Une décision qui dépasse largement le cadre juridique et ouvre, de fait, une nouvelle séquence politique dont l’enjeu central tient désormais en un nom.
Porté par le projet de loi N°2094 d’avril 2026, ce texte modifie des dispositions clés de la Constitution de 1972, déjà révisée en 1996 et 2008, avec un objectif officiellement affiché : renforcer l’efficacité de l’État. Le futur Vice-président sera nommé et révoqué par le chef de l’État, Paul Biya, et exercera des compétences strictement déléguées. Mais derrière cette architecture en apparence technique se cache une évolution politique de grande portée : en cas de vacance du pouvoir, il ne se limitera plus à une transition provisoire, mais achèvera le mandat présidentiel en cours.
Ce seul mécanisme redéfinit les équilibres du pouvoir. Il transforme la fonction de Vice-président en pivot de la continuité de l’État et, potentiellement, en antichambre du pouvoir suprême. Dans un pays où la question de la succession alimente depuis des années débats, spéculations et tensions feutrées, cette réforme agit comme un révélateur.

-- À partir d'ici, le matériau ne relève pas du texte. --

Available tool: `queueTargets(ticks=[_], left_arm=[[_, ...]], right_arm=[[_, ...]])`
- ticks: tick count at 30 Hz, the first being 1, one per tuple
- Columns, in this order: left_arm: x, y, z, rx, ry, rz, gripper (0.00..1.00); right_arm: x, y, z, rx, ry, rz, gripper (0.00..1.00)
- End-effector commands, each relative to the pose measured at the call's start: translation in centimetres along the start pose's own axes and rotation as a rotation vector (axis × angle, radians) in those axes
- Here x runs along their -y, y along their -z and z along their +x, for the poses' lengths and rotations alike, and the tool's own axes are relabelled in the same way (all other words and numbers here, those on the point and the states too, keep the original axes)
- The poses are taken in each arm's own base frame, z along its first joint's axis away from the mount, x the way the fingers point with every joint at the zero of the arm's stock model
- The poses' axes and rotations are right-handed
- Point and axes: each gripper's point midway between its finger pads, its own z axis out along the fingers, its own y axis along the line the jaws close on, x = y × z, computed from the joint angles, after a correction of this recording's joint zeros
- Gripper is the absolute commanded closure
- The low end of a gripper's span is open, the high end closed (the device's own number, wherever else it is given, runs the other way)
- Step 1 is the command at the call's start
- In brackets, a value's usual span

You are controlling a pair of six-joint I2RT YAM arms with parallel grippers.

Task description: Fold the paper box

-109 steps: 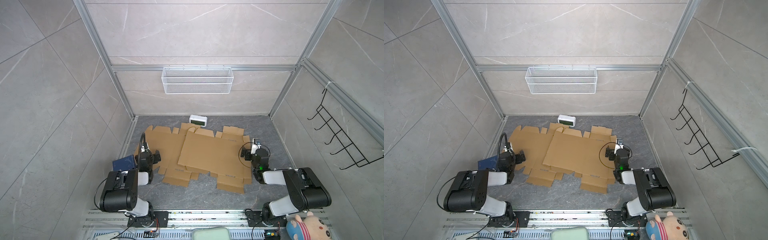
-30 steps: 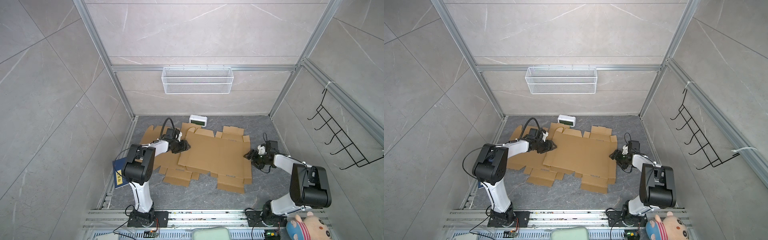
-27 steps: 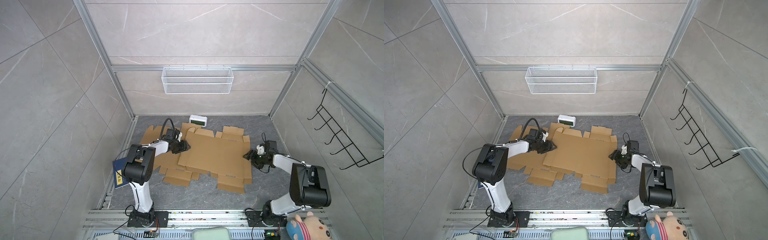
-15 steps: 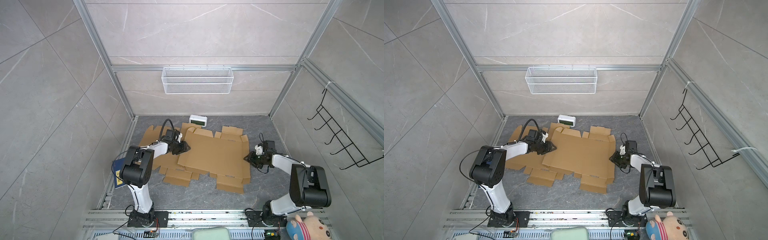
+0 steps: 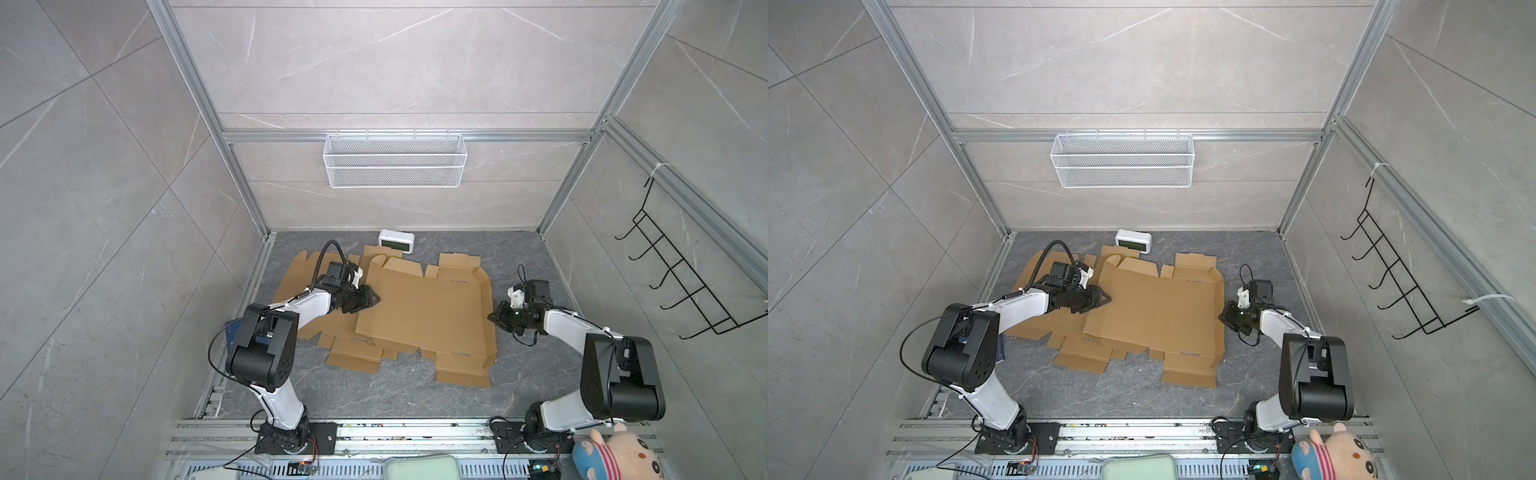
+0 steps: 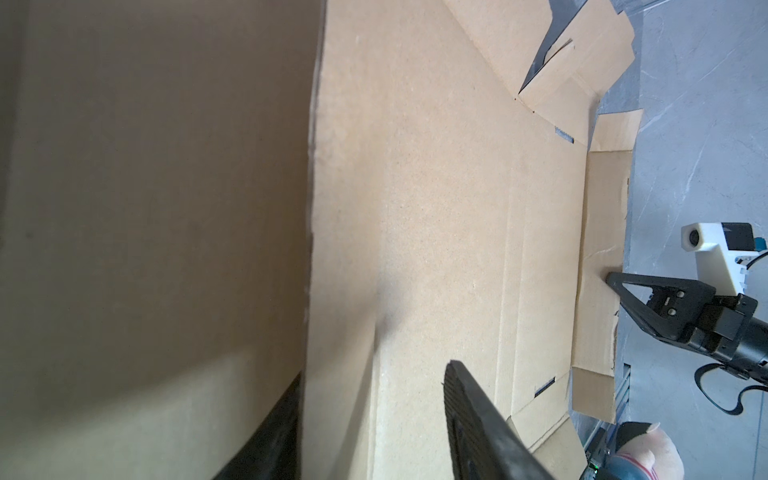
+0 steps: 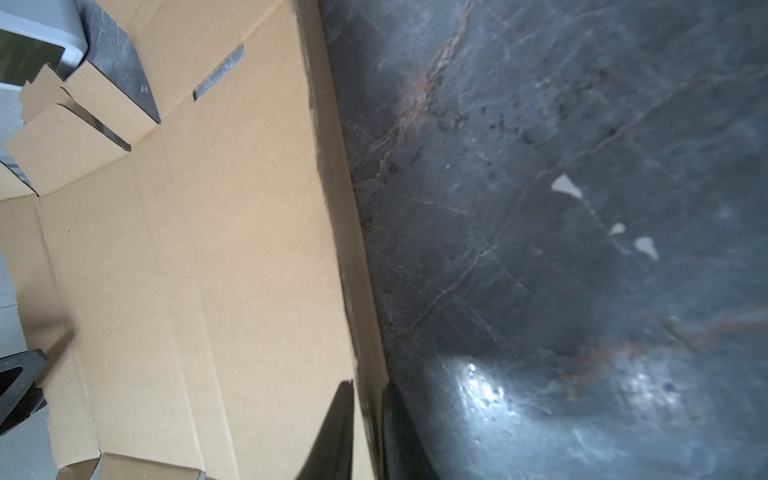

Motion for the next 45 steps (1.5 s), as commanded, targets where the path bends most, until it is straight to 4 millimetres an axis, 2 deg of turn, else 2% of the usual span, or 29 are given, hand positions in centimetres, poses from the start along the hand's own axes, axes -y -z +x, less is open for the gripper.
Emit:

Car si le Parlement a tranché sur le principe, une interrogation majeure demeure entière : qui sera choisi ? Le nom du futur Vice-président sera bien plus qu’une nomination administrative. Il constituera un signal politique décisif, une lecture anticipée de l’avenir du pouvoir au Cameroun. À 93 ans, au pouvoir depuis 1982 et récemment réélu pour un nouveau mandat, Paul Biya détient désormais entre ses mains un levier stratégique qui pourrait clore, ou au contraire relancer, le débat sur sa succession.
Dans ce contexte, chaque profil potentiel sera scruté : équilibre régional, loyauté politique, capacité à gouverner, crédibilité nationale et internationale. Le choix ne sera pas neutre. Il dessinera les contours de la prochaine transition, qu’elle soit progressive ou contrainte.
Ce vote massif du Parlement consacre donc bien plus qu’une réforme institutionnelle. Il ouvre une phase de clarification politique. Le Cameroun entre dans une nouvelle ère où la stabilité ne dépendra plus seulement des institutions, mais de l’homme appelé à incarner cette vice-présidence.
L’histoire est désormais en suspens. Et dans ce moment charnière, une certitude s’impose : au Cameroun, l’avenir du pouvoir ne se joue plus dans les textes, mais dans le choix d’un homme.